# [Instructions for the task]
Go through the material below and count the lines with the string "patterned"; the number is the whole answer.

# [Supplied entries]
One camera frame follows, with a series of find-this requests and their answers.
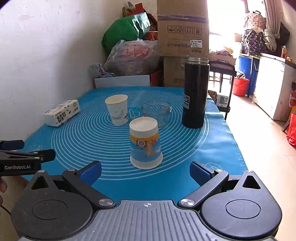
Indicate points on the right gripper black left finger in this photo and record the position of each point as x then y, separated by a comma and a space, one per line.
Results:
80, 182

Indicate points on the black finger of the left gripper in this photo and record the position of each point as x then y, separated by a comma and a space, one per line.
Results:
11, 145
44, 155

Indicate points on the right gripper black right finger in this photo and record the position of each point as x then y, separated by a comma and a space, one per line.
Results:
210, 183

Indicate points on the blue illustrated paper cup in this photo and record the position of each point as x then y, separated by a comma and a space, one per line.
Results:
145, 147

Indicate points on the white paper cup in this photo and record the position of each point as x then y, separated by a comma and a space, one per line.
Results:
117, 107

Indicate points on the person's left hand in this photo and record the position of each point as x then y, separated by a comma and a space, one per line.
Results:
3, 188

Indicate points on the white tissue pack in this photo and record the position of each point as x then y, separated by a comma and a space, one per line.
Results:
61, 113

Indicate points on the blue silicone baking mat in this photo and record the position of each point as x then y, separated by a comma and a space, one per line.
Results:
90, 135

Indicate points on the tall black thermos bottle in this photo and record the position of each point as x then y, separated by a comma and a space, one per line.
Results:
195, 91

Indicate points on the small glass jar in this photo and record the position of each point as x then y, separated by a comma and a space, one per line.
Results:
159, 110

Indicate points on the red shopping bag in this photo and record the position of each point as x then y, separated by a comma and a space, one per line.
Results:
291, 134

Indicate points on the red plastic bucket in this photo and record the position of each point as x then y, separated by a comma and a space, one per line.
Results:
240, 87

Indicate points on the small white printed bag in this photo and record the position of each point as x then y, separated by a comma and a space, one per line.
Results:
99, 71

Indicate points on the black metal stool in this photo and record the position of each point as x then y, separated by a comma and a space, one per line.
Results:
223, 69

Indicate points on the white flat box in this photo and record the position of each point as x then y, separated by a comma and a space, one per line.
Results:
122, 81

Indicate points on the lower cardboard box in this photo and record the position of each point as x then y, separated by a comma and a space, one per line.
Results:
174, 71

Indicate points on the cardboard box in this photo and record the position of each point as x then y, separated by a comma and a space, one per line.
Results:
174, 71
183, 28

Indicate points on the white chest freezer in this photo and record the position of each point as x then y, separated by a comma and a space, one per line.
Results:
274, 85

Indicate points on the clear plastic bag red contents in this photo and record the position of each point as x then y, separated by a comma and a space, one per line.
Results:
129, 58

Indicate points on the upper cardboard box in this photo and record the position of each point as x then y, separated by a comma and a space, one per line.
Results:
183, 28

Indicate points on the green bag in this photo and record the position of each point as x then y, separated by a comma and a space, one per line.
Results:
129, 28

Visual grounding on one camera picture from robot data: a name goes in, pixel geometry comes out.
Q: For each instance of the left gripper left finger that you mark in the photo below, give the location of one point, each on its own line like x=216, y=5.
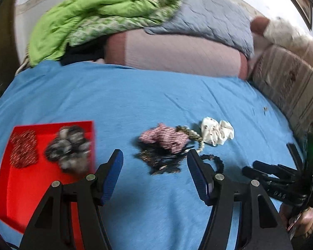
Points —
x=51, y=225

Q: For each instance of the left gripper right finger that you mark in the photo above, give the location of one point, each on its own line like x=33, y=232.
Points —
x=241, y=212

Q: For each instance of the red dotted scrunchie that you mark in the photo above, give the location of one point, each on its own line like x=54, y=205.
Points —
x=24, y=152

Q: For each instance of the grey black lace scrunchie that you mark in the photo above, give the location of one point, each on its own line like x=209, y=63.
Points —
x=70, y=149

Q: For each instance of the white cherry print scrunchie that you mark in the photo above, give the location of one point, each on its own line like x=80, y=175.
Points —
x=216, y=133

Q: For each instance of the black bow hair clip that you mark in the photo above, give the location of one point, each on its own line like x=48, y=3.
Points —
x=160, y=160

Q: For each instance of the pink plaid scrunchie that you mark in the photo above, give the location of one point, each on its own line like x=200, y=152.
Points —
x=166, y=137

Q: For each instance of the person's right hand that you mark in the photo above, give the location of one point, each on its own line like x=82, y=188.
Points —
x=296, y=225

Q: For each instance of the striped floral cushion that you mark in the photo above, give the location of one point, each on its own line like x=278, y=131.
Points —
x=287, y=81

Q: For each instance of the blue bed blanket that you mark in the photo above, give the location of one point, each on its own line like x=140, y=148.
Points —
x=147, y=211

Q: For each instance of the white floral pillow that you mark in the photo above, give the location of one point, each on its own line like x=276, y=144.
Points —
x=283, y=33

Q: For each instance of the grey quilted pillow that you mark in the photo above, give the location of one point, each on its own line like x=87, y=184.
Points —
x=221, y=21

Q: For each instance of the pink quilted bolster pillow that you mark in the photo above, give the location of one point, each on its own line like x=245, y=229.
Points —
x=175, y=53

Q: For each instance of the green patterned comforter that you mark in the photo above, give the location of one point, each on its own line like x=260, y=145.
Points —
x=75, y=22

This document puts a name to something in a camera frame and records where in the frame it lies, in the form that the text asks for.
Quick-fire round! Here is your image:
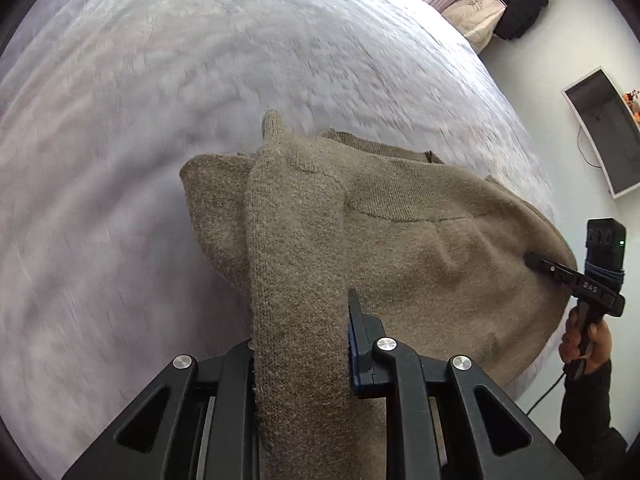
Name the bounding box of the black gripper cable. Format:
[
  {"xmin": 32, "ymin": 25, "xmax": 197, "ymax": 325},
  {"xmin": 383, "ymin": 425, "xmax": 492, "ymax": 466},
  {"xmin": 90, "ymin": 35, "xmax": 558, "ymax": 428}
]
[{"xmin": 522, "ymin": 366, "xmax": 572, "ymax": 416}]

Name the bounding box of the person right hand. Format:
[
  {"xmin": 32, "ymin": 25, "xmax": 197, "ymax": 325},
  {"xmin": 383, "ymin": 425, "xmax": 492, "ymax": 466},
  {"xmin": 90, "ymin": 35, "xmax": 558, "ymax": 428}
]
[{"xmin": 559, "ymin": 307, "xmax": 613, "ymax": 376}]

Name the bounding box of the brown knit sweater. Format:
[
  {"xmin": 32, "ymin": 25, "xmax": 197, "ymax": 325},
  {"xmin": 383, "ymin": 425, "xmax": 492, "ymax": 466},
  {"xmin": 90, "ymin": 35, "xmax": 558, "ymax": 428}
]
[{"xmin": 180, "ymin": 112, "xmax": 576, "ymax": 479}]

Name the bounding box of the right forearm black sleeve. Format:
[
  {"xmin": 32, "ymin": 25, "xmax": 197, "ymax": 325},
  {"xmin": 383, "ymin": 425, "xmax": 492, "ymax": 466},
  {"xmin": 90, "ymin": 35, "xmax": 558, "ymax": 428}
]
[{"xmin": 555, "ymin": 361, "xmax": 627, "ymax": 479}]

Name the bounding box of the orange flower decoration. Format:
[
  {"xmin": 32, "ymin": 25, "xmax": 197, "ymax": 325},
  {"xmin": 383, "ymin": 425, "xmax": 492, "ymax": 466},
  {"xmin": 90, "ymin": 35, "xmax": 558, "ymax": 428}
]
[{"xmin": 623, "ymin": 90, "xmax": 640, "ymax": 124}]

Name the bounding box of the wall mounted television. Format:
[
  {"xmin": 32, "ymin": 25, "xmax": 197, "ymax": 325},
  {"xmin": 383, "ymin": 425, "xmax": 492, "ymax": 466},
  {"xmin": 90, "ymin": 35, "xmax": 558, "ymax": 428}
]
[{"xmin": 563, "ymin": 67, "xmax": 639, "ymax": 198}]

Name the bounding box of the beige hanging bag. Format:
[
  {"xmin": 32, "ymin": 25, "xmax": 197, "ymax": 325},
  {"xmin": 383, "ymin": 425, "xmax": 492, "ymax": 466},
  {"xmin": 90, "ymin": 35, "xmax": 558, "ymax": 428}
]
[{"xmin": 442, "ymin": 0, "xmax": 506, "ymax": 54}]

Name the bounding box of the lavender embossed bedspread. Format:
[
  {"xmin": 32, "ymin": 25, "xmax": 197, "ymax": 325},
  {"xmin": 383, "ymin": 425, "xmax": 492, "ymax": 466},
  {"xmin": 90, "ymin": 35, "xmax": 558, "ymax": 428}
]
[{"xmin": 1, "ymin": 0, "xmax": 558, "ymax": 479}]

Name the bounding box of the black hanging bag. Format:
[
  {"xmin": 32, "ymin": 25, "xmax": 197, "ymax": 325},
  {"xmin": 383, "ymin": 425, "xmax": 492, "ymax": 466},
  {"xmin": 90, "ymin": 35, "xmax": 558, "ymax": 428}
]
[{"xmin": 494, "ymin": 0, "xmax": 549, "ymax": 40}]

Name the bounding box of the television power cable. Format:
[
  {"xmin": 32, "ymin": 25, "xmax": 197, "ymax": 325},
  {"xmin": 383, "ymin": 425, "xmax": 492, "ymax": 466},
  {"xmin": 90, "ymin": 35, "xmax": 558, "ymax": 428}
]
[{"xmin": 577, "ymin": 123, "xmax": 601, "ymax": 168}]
...
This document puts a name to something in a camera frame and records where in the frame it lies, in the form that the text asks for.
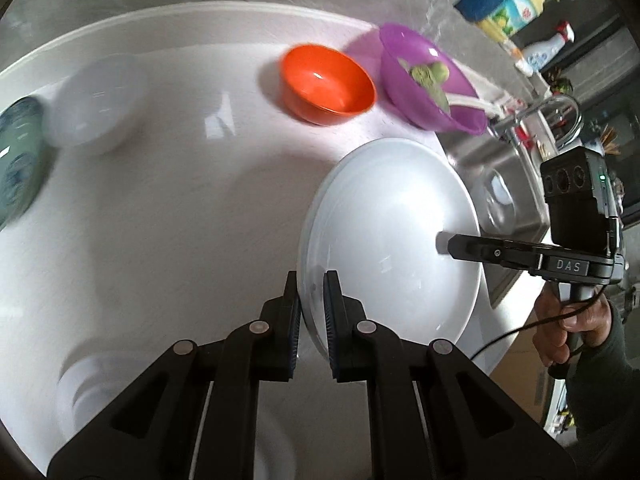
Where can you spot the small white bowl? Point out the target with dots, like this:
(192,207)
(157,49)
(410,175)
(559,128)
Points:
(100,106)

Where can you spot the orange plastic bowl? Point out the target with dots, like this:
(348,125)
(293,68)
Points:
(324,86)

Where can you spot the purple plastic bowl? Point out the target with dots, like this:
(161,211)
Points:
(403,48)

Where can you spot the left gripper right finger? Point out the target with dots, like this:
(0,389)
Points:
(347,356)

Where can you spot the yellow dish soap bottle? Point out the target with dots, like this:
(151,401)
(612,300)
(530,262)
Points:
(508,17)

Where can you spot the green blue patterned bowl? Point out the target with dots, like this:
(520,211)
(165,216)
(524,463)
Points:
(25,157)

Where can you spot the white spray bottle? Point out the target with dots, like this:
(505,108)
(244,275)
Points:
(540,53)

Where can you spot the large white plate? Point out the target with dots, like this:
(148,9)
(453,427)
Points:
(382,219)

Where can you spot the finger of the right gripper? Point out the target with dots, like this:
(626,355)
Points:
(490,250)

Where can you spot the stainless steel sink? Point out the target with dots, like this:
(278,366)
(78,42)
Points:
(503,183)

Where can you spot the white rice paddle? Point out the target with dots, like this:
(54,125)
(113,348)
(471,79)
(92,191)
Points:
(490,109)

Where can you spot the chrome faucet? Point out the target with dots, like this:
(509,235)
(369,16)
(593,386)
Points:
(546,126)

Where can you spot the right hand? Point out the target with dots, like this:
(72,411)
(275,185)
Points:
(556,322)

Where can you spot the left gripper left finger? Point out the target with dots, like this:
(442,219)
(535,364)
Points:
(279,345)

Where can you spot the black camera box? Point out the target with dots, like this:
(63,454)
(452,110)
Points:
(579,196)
==
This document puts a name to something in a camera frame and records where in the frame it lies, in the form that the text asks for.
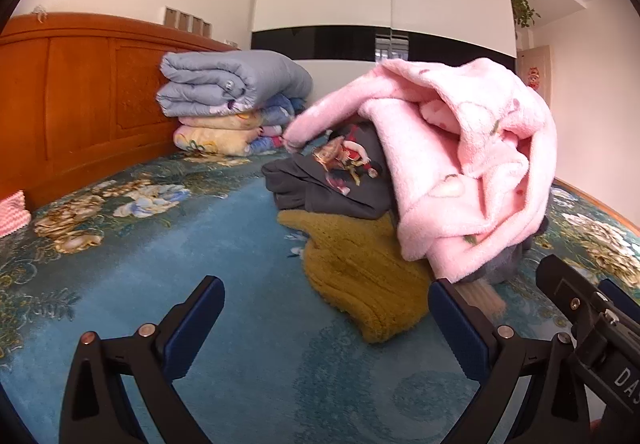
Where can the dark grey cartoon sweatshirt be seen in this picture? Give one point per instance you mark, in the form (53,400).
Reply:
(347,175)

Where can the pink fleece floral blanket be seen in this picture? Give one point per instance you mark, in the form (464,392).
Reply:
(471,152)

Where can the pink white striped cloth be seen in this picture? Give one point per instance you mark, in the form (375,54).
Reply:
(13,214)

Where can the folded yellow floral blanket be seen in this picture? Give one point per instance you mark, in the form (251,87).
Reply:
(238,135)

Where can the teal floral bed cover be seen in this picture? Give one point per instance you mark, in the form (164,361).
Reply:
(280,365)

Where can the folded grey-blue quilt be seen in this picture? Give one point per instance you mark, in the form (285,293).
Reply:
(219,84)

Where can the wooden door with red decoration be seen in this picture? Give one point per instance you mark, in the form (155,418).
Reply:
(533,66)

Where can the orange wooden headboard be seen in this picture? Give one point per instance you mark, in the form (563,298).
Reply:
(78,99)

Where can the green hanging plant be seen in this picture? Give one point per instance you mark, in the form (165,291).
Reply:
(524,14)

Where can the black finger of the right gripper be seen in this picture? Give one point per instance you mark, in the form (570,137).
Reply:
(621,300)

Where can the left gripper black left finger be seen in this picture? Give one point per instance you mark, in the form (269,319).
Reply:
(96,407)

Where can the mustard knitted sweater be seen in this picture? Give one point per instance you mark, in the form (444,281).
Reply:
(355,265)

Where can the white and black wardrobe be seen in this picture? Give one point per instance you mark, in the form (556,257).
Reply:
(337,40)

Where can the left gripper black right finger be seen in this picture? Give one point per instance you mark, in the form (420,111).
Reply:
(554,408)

# [Task answer]
2